== PROBLEM REQUIREMENTS ==
A verbatim copy of the records below, pictures omitted, is the task.

== RECORDS SUPPLIED ==
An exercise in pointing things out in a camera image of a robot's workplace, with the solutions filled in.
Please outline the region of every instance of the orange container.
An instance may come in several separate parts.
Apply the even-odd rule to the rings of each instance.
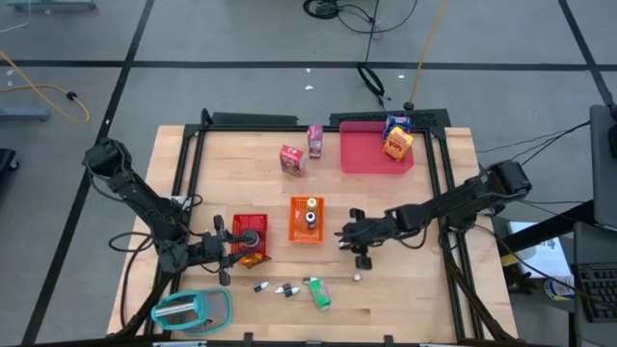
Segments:
[[[315,198],[317,226],[307,227],[307,200]],[[322,243],[324,241],[324,209],[326,200],[320,197],[291,197],[289,204],[289,241],[299,243]]]

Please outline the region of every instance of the wooden table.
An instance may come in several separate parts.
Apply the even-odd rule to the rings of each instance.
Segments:
[[[146,181],[161,196],[172,191],[182,131],[183,126],[158,129]],[[456,184],[461,184],[478,172],[471,134],[466,128],[447,128],[446,134],[454,178]],[[227,289],[233,301],[232,324],[207,339],[238,340],[245,332],[253,332],[255,340],[380,342],[385,334],[392,334],[396,342],[456,341],[435,221],[420,250],[409,250],[392,241],[371,249],[373,270],[363,272],[360,282],[352,280],[355,255],[340,251],[334,236],[350,221],[350,207],[364,209],[367,216],[383,216],[387,208],[433,198],[423,139],[419,136],[414,141],[416,163],[407,173],[360,175],[340,170],[338,136],[325,134],[322,158],[309,160],[306,176],[298,178],[281,171],[279,151],[283,144],[305,148],[304,133],[206,133],[197,184],[203,204],[193,211],[191,229],[213,230],[212,217],[216,214],[221,214],[227,227],[231,227],[234,214],[266,213],[268,253],[273,258],[251,270],[236,264],[230,271],[231,285]],[[195,141],[188,158],[193,157],[194,147]],[[445,187],[436,140],[434,149],[441,186]],[[183,187],[188,186],[191,160],[187,166]],[[287,240],[289,198],[299,195],[322,196],[326,200],[323,244],[292,244]],[[480,218],[478,223],[490,227],[487,219]],[[139,219],[134,230],[149,232]],[[142,240],[133,237],[130,247],[137,247]],[[517,335],[495,239],[472,230],[467,240],[479,297],[503,328]],[[419,237],[409,241],[417,242]],[[135,312],[149,293],[156,261],[153,250],[137,256],[127,289],[127,316]],[[330,310],[315,308],[309,291],[302,285],[303,277],[325,279],[333,300]],[[270,287],[254,293],[253,287],[264,280],[270,281]],[[275,288],[286,282],[302,287],[301,293],[289,299],[275,294]],[[182,274],[180,290],[214,286],[219,286],[218,276],[194,267]],[[460,297],[467,336],[471,337],[467,301],[462,294]],[[121,327],[119,312],[120,288],[110,333]]]

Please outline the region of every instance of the yellow box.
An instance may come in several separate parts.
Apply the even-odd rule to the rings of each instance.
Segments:
[[[394,158],[394,160],[401,161],[407,153],[409,147],[412,146],[412,141],[414,137],[398,126],[393,128],[390,131],[388,137],[386,138],[386,143],[384,144],[384,153],[387,153],[389,156]]]

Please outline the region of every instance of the pink box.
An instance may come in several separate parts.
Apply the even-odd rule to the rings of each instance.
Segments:
[[[285,173],[300,177],[305,172],[307,156],[294,147],[283,145],[281,148],[281,168]]]
[[[307,139],[308,157],[321,157],[321,145],[324,141],[324,126],[321,124],[314,124],[309,126],[307,131]]]

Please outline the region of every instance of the floor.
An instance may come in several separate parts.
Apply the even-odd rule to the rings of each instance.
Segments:
[[[144,174],[157,126],[197,122],[202,107],[296,115],[304,124],[327,123],[330,113],[380,109],[353,69],[364,58],[368,37],[337,20],[307,16],[302,2],[106,0],[95,12],[36,12],[29,26],[0,34],[0,50],[33,81],[76,91],[93,116],[88,124],[54,113],[47,122],[0,126],[0,147],[15,149],[21,163],[0,200],[0,311],[12,316],[0,326],[0,345],[24,338],[56,247],[72,231],[40,330],[36,334],[37,325],[31,326],[26,340],[91,338],[106,331],[123,262],[106,243],[130,230],[134,215],[79,192],[88,188],[81,185],[83,152],[98,134],[124,142],[134,168]],[[345,3],[368,12],[374,6],[371,0]],[[400,22],[412,5],[382,0],[381,25]],[[581,53],[561,5],[571,9],[591,55]],[[437,0],[420,0],[409,22],[371,44],[369,61],[383,67],[377,72],[391,97],[388,109],[401,109],[409,98],[416,71],[407,63],[419,60],[438,6]],[[615,11],[611,0],[448,1],[426,56],[428,63],[443,64],[427,64],[416,107],[447,108],[454,126],[471,128],[478,149],[584,122],[589,107],[603,103],[591,71],[617,91],[617,41],[610,39],[617,34]],[[349,14],[344,18],[366,29]],[[0,6],[0,27],[24,20],[26,13]],[[23,84],[6,65],[0,71],[0,86]],[[81,117],[63,95],[48,94]],[[24,91],[0,93],[0,105],[44,103]],[[490,164],[521,150],[479,159]],[[587,128],[549,147],[525,166],[534,186],[529,199],[590,199],[589,154]],[[560,212],[568,205],[548,208]],[[69,212],[78,219],[68,218]],[[512,203],[503,216],[541,221],[550,215]],[[513,307],[523,338],[567,344],[566,314],[521,297],[513,298]]]

== ANSWER TO THE PROBLEM ==
An exercise in pointing things out in a camera image of a robot's workplace, with the solutions filled in.
Please outline the region of every instance of the orange container.
An instance may come in several separate parts.
Apply the even-odd rule to the rings of each instance.
Segments:
[[[315,198],[317,226],[307,227],[307,200]],[[322,243],[324,241],[324,209],[326,200],[320,197],[291,197],[289,204],[289,241],[299,243]]]

Please outline the region of every instance of the wooden table.
An instance may come in several separate parts.
Apply the even-odd rule to the rings of each instance.
Segments:
[[[146,181],[161,196],[172,191],[182,131],[183,126],[158,129]],[[456,184],[461,184],[478,172],[471,134],[466,128],[447,128],[446,134],[454,178]],[[227,289],[233,301],[232,324],[207,339],[238,340],[245,332],[253,332],[255,340],[380,342],[385,334],[392,334],[396,342],[456,341],[435,221],[420,250],[409,250],[392,241],[371,249],[373,270],[363,272],[360,282],[352,280],[355,255],[340,251],[334,236],[350,221],[350,207],[364,209],[367,216],[383,216],[387,208],[433,198],[423,139],[419,136],[414,141],[416,163],[407,173],[360,175],[340,170],[338,136],[325,134],[322,158],[309,160],[306,176],[298,178],[281,171],[279,151],[283,144],[305,148],[304,133],[206,133],[197,184],[203,204],[193,211],[191,229],[213,230],[212,217],[216,214],[221,214],[227,227],[231,227],[234,214],[266,213],[268,253],[273,258],[251,270],[236,264],[230,271],[231,285]],[[195,141],[188,158],[193,157],[194,147]],[[445,187],[436,140],[434,149],[441,186]],[[183,187],[188,186],[191,160],[187,166]],[[287,240],[289,198],[299,195],[322,196],[326,200],[323,244],[292,244]],[[480,218],[478,223],[490,227],[487,219]],[[139,219],[134,230],[149,232]],[[142,240],[133,237],[130,247],[137,247]],[[517,335],[495,239],[472,230],[467,240],[479,297],[503,328]],[[419,237],[409,241],[417,242]],[[135,312],[149,293],[156,261],[153,250],[137,256],[127,289],[127,316]],[[330,310],[315,308],[309,291],[302,285],[303,277],[325,279],[333,300]],[[270,287],[254,293],[253,287],[264,280],[270,281]],[[275,288],[286,282],[302,287],[301,293],[289,299],[275,294]],[[182,274],[180,290],[214,286],[219,286],[218,276],[194,267]],[[460,297],[467,336],[471,337],[467,301],[462,294]],[[121,327],[119,312],[120,288],[110,333]]]

Please outline the region of every instance of the yellow box.
An instance may come in several separate parts.
Apply the even-odd rule to the rings of each instance.
Segments:
[[[394,158],[394,160],[401,161],[407,153],[409,147],[412,146],[412,141],[414,137],[398,126],[393,128],[390,131],[388,137],[386,138],[386,143],[384,144],[384,153],[387,153],[389,156]]]

Please outline the region of every instance of the pink box.
An instance may come in several separate parts.
Apply the even-odd rule to the rings of each instance.
Segments:
[[[285,173],[300,177],[305,172],[307,156],[294,147],[283,145],[281,148],[281,168]]]
[[[307,139],[308,157],[321,157],[321,145],[324,141],[324,126],[321,124],[314,124],[309,126],[307,131]]]

Please outline the region of every instance of the floor.
An instance may come in several separate parts.
Apply the even-odd rule to the rings of each instance.
Segments:
[[[144,174],[157,126],[197,122],[202,107],[296,115],[304,124],[327,123],[330,113],[380,109],[353,69],[364,58],[368,37],[337,20],[307,16],[302,2],[106,0],[95,12],[36,12],[29,26],[0,34],[0,50],[33,81],[76,91],[93,116],[88,124],[54,113],[47,122],[0,126],[0,147],[15,149],[21,163],[0,200],[0,311],[12,316],[0,326],[0,345],[24,338],[56,247],[72,231],[40,330],[36,334],[37,325],[31,326],[26,340],[91,338],[106,331],[123,262],[106,243],[130,230],[134,215],[79,192],[88,188],[81,185],[83,152],[98,134],[124,142],[134,168]],[[345,3],[368,12],[374,6],[371,0]],[[400,22],[412,5],[382,0],[381,25]],[[581,53],[561,5],[571,9],[591,55]],[[437,0],[420,0],[409,22],[371,44],[369,61],[383,67],[377,72],[391,97],[388,109],[401,109],[409,98],[416,71],[407,63],[419,60],[438,6]],[[615,11],[611,0],[448,1],[426,56],[428,63],[443,64],[427,64],[416,107],[447,108],[454,126],[471,128],[478,149],[584,122],[589,107],[603,103],[591,71],[617,91],[617,41],[610,39],[617,34]],[[349,14],[344,18],[366,29]],[[0,6],[0,27],[24,20],[26,13]],[[23,84],[6,65],[0,71],[0,86]],[[81,117],[63,95],[48,94]],[[24,91],[0,93],[0,105],[44,103]],[[490,164],[521,150],[479,159]],[[587,128],[549,147],[525,166],[534,186],[529,199],[590,199],[589,154]],[[560,212],[568,205],[548,208]],[[69,212],[78,219],[68,218]],[[512,203],[503,216],[541,221],[550,215]],[[513,307],[523,338],[567,344],[566,314],[521,297],[513,298]]]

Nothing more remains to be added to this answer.